I'm starting to get the flashbacks.. occasional thoughts or memories that attack without warning. I know it's part of the process so I'm trying to take it in stride.

People are telling me not to keep things inside; I know they're right but I know no other way to do this. I admit I'm a control freak, and I'm controlling the amount of grief I'm allowing myself to feel. That's an easier task now than it was before my father died; then each wave of bad news would come abruptly, and by the end I was fighting off nausea and feeling too shaky to drive safely. For the first few days after his death I shut down emotion as much as I could; a wall can be a good thing when used in moderation. At the least, it allowed me to function.

Perhaps it wasn't so much a wall as a semi-permeable membrane; it allowed emotion in but not out. I did take much comfort in the support and affection of friends and family. Hubby and the kids (well, mostly Hubby) did more around the house and kept the criticism to a minimum; it meant the world to me that two of my cousins travelled to Montreal for the funeral - one from New York and one from Calgary; I appreciated the message that my father's doctor left on my answering machine, expressing condolences and saying that she was glad to have known him.

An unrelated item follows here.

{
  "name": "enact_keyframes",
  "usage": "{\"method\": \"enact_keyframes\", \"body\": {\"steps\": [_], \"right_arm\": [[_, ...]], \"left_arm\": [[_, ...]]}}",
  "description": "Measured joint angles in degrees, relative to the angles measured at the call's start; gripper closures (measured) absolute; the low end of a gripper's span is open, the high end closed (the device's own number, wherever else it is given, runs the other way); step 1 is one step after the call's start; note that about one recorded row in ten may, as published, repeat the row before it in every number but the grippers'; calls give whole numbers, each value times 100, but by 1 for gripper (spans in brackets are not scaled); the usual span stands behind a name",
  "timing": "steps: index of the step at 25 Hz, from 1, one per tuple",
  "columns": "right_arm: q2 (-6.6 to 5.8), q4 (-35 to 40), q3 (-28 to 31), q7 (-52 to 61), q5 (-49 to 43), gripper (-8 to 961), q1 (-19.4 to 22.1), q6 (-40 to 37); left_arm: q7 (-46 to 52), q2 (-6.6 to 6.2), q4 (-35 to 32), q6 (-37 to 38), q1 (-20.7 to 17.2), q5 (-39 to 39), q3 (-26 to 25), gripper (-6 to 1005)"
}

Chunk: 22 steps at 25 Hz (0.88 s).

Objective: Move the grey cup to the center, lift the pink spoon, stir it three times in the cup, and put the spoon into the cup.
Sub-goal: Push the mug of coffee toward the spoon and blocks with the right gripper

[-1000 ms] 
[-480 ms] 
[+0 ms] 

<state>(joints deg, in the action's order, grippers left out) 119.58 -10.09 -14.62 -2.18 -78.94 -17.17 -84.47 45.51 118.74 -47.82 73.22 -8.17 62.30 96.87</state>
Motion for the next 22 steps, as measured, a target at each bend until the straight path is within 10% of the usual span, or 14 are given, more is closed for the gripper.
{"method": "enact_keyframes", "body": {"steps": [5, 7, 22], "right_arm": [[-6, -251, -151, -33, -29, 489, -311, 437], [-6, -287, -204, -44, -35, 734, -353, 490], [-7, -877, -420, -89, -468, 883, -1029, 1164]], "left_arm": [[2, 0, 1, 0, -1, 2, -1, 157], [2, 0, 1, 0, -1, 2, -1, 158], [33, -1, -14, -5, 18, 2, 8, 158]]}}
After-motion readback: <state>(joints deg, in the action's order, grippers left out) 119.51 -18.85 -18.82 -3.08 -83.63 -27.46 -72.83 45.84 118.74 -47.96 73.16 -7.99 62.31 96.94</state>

Friends, online and off (and some who qualify as both) have been a tremendous help. If you're reading this.. yes, I mean you!

Most of all, I'm in awe of the response from Stephanie (my friend in upstate NY). She hadn't met my father in person but knew him only through me. Still, she felt moved to do something, and when she offered to plant a perennial in his honour, I thought that was lovely.

Well, "a perennial" turned into a garden.

This is an excerpt from her email (used with permission):

I decided on a peony for the side yard. Not only are they pleasing to the eye, but the flowers have a lovely fragrance, as well. In front of the house, I planted bleeding hearts because they will bear witness to how much your father loved and was loved by others. Finally, I chose a rhododendron because the tag described it as being "sturdy and dependable", which also happens to be my impression of your father.

Peony   Bleeding Hearts


She also scanned the above photos taken soon after planting, and plans to take more as the blooms progress.

I've tried but I can't find the words to express how I feel about this. It's probably the most loving gesture I have ever received from a friend.